Marcília Barcellos aborda duas principais ações para superar a concepção de uma ciência autoritária, que envolvem a desmonumentalização da Ciência[4]. A primeira ação pressupõe evidenciar o caráter humano da atividade científica, pois segundo a autora “pasmem! [A Ciência] é feita por cientistas que também são seres humanos” (p. 1507) e, portanto, ela é atravessada pelos projetos individuais (subjetividades, interesses e anseios) e coletivos (projetos de sociedade) de quem a realiza.

A segunda ação envolve aproximar tanto a linguagem quanto as práticas científicas das vivências da população em geral, de forma a fomentar um diálogo horizontal entre especialistas e não-especialistas, ou entre conhecimentos científicos e saberes populares. Isto porque ao longo do desenvolvimento científico houve uma superespecialização das práticas e da linguagem utilizada. É fácil perceber isso quando refletimos que para a formação de um pesquisador leva-se em média 22 anos (12 anos na Educação Básica mais 10 anos de graduação e pós-graduação).

Portanto, para existir o diálogo horizontal, é preciso que as diferentes vivências, opiniões e posicionamentos sejam levados em consideração para se compreender e buscar soluções para problemas reais experienciados pelos sujeitos. Para tanto, é preciso modificar as atuais estruturas educacional e midiática, nas quais há um pequeno número de pessoas produzindo e transmitindo informações, para um modelo de construção coletiva de entendimentos comuns. Essa é uma perspectiva de superação da educação científica bancária defendida por Marcília Barcellos.

 

Ficou interessado(a)? Aprofunde suas reflexões lendo o ensaio original:

BARCELLOS, Marcília. Ciência não autoritária em tempos de pós-verdade. Caderno Brasileiro de Ensino de Física, v. 37, n. 3, p. 1496-1525, 2020.


[1]A ideia de fazer o TDC desse ensaio surgiu da discussão do grupo de estudos de Divulgação Científica que a equipe editorial da Revista BALBÚRDIA realiza para a formação dos próprios quadros. Para tanto, reuniões quinzenais são realizadas para a discussão de temas e textos relevantes da Divulgação Científica.

[2] A ciência autoritária é uma perspectiva da ciência como o único meio válido de se obter informações da natureza e da sociedade. As outras formas de conhecimento, por exemplo, teológico, filosófico, empírico, seriam, portanto, menos válidas que aqueles produzidos pela ciência.

[3] O ensino de ciências não autoritário, em contraste com a ideia da ciência autoritária, é aquele que considera como válidos os diferentes conhecimentos que os estudantes levam para a sala de aula.

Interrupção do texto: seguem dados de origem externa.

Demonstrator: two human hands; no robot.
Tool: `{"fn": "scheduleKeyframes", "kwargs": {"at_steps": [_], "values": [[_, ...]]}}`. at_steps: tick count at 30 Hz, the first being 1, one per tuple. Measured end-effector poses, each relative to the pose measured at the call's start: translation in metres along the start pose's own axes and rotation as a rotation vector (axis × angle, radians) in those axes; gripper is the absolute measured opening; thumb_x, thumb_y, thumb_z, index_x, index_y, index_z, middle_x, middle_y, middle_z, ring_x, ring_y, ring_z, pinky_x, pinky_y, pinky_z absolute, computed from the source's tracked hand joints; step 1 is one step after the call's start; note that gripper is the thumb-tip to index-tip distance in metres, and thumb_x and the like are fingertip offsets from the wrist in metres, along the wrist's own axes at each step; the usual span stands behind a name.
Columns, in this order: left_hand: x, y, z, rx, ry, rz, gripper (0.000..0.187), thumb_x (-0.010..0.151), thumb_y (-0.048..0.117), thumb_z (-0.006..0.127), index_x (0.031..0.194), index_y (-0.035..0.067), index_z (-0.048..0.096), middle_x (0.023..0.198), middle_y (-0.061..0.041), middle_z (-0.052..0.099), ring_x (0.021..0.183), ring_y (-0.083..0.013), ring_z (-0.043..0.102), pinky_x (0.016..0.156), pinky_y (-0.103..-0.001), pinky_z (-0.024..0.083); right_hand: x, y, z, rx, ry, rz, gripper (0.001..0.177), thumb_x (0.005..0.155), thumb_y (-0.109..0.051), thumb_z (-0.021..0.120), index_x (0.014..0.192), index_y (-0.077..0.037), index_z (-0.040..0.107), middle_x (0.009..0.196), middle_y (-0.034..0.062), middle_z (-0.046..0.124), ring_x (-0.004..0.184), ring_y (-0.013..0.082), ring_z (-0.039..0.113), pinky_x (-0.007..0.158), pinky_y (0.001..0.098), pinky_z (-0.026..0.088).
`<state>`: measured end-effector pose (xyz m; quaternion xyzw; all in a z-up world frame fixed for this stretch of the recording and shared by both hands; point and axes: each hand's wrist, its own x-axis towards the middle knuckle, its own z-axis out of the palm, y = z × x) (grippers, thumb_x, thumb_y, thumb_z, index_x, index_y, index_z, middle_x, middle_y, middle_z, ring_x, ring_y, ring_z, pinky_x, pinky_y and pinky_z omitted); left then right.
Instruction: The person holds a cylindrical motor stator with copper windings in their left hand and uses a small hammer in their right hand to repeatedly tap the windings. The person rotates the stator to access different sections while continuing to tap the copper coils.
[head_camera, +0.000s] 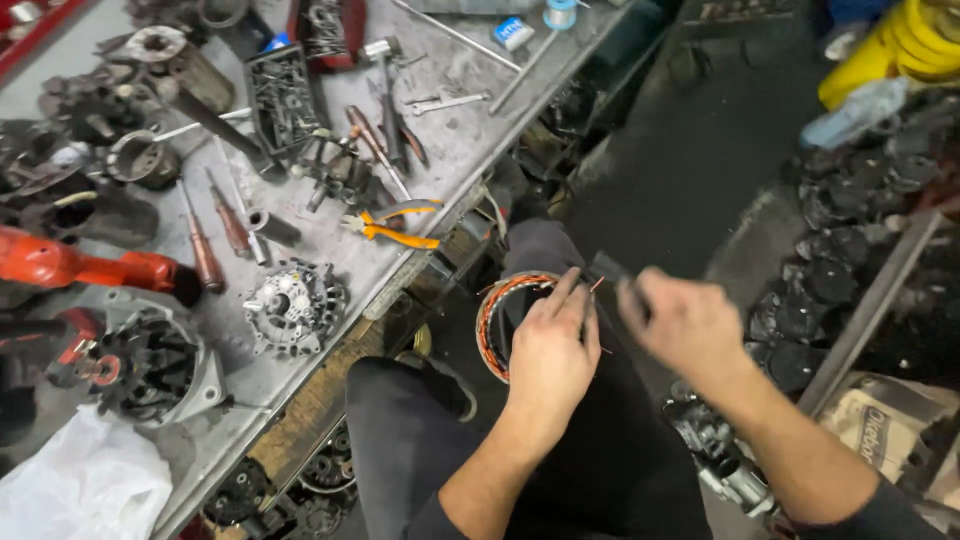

Esses conhecimentos, inclusive, servem para dar sentido ao estudo dos conceitos científico-escolares em sala de aula.

[4] A monumentalização da ciência, é um conceito utilizado por Boaventura de Sousa Santos para ressaltar as características de dominação e opressão atribuídas a este conhecimento quando ele é utilizado como uma verdade que deve ser aceita acima de qualquer contexto, por exemplo, os estudos nazistas sobre a eugenia. A desmonumentalização da ciência é um posicionamento que busca desautorizar o seu caráter autoritário acima de qualquer contexto, tornando-o menos mitificado.